Today, younger enthusiasts like myself have benefited from writers like Elijah Wald (Escaping the Delta) and Norm Cohen (Long Steel Rail) for whom boundaries between authenticity and artifice, between commerce and tradition, are pretty much gone from their world views. I think Bob Zimmerman and Elliott Adnopoz could have kept their birth names today.

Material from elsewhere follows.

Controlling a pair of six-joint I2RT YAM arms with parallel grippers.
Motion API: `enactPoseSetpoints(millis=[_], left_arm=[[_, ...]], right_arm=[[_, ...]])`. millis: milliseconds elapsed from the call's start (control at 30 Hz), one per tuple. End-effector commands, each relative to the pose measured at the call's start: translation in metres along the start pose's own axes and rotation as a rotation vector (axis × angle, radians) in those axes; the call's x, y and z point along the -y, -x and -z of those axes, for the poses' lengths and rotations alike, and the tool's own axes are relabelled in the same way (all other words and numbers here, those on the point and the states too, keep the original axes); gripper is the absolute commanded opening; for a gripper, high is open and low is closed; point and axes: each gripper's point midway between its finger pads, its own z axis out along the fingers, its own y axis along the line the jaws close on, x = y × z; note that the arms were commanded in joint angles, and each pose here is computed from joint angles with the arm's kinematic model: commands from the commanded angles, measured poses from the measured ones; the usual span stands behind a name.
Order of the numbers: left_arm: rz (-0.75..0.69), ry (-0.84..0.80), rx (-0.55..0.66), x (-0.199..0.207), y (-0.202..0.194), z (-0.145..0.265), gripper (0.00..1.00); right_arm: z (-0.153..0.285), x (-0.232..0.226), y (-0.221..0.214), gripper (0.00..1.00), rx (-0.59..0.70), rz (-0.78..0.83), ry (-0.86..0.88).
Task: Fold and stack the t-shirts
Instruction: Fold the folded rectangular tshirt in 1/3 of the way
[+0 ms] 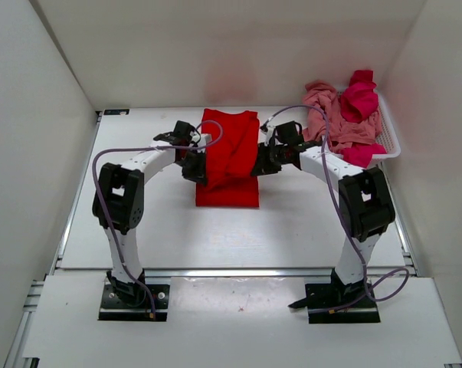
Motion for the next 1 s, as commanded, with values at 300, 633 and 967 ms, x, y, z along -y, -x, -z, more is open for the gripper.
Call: enactPoseSetpoints(millis=[300,633,967], left_arm=[[0.036,0.008,0.103,-0.013,0.05,0.002,0.25],[0.042,0.076,0.269,-0.037,0.102,0.05,0.83],[-0.277,0.091,0.284,-0.034,0.091,0.091,0.61]], right_arm=[[-0.023,0.022,0.022,0.27,0.028,-0.029,-0.013],[-0.019,0.028,0.114,0.52,0.189,0.159,-0.154],[0.001,-0.005,0.067,0.22,0.126,0.278,-0.153]])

I often think of Jon Pankake, who Dylan remembers unkindly in Chronicles Volume One ("a folk music purist ... breathed fire through his nose"). You should read Pankake's liner notes to New Lost City Ramblers: Out Standing in their Field, dedicated as they are to showing a constant sloshing back and forth between professional popular music and supposedly pure amateur folk music — the permeability of those boundaries. If you wish, say that it's the new orthodoxy among today's authorities.

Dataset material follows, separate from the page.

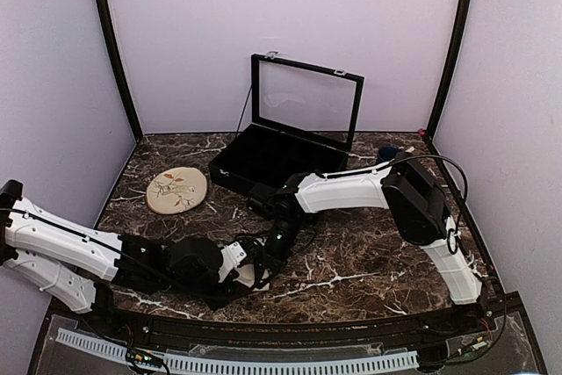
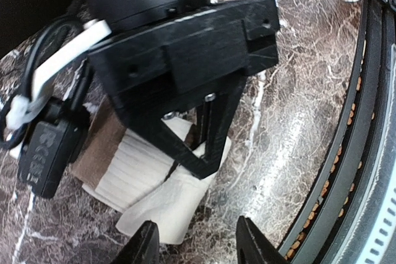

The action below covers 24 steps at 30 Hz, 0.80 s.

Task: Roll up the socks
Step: Roll the sock at the center of the board.

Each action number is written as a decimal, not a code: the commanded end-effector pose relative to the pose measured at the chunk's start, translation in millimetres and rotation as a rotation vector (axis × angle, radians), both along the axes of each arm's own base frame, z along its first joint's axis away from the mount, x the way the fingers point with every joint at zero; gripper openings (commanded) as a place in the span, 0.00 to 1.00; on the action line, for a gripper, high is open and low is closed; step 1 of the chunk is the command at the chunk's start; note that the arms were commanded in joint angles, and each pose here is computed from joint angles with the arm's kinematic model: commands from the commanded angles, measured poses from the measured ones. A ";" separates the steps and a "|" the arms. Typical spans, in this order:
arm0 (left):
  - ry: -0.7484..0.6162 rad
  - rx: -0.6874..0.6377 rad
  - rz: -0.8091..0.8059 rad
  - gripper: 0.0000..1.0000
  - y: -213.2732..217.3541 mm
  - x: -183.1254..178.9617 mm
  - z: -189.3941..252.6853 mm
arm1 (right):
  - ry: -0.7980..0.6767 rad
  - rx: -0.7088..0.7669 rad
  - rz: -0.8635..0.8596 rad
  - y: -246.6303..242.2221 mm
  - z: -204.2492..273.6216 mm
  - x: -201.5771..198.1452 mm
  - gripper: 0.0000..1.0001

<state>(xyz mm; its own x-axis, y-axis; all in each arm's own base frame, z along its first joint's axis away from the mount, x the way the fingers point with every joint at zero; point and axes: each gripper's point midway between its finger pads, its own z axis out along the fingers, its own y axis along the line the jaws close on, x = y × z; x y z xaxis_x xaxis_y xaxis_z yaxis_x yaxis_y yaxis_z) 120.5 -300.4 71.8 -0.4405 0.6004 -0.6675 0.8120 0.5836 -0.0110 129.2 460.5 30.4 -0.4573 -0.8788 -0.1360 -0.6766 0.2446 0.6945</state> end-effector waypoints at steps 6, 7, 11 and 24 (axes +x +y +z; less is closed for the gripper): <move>-0.055 0.088 -0.096 0.46 -13.4 2.2 -10.0 | 0.025 -0.019 -0.002 -4.2 -5.2 1.3 0.00; -0.055 0.100 -0.099 0.46 -13.1 2.3 -12.4 | 0.027 -0.019 -0.002 -4.3 -5.3 1.0 0.00; -0.058 0.139 -0.099 0.46 -10.3 3.7 -21.5 | 0.031 -0.018 -0.003 -4.9 -5.8 1.5 0.00; -0.008 0.209 -0.094 0.29 -2.1 -1.2 -44.7 | 0.040 -0.015 -0.009 -4.5 -5.6 3.3 0.00</move>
<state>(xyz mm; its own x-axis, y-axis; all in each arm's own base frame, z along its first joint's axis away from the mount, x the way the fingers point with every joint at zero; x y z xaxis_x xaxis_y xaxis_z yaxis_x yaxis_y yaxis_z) 121.6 -304.7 30.1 -0.3612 0.7502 -0.5539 0.8625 0.4946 0.1074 128.8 458.4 30.1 -0.4640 -0.8774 -0.1218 -0.6558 0.2479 0.7131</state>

In a 2006 article in the New York Times, Jody Rosen wrote about his work to reassert the important influence that the professional and commonly Jewish music-makers of Tin Pan Alley have had on Rock n' Roll. The "roots" of Rock, he argues, run through the Brill Building as much as through Robert Johnson and his supposed crossroads.
He even takes a jab at the "rock snobs" who would not be caught "without Harry Smith's Anthology of American Folk Music and an Alan Lomax field recording or two" in their record collection.
At least in the text of that particular article, Rosen takes the wrong approach. He's absolutely right to assert the importance of Tin Pan Alley to today's popular forms, but in doing so, he lets The Anthology keep its "authenticity," the myth that it's the product of an amateur, oral transmission stretching back to antiquity.
Instead of trying to sweep The Anthology (etc.) off the table and replace it with Tin Pan Alley as the proper source of Rock, why not keep The Anthology on the table, and show that it's a much more commercial document than we've been told? To me, that's the more deeply transformative insight.
And so, all of this was one theme that ran through my thinking when I first discovered that Moe Thompson, the Tin Pan Alley-style songwriter and vaudevillian, founded the The Victoria Cafe.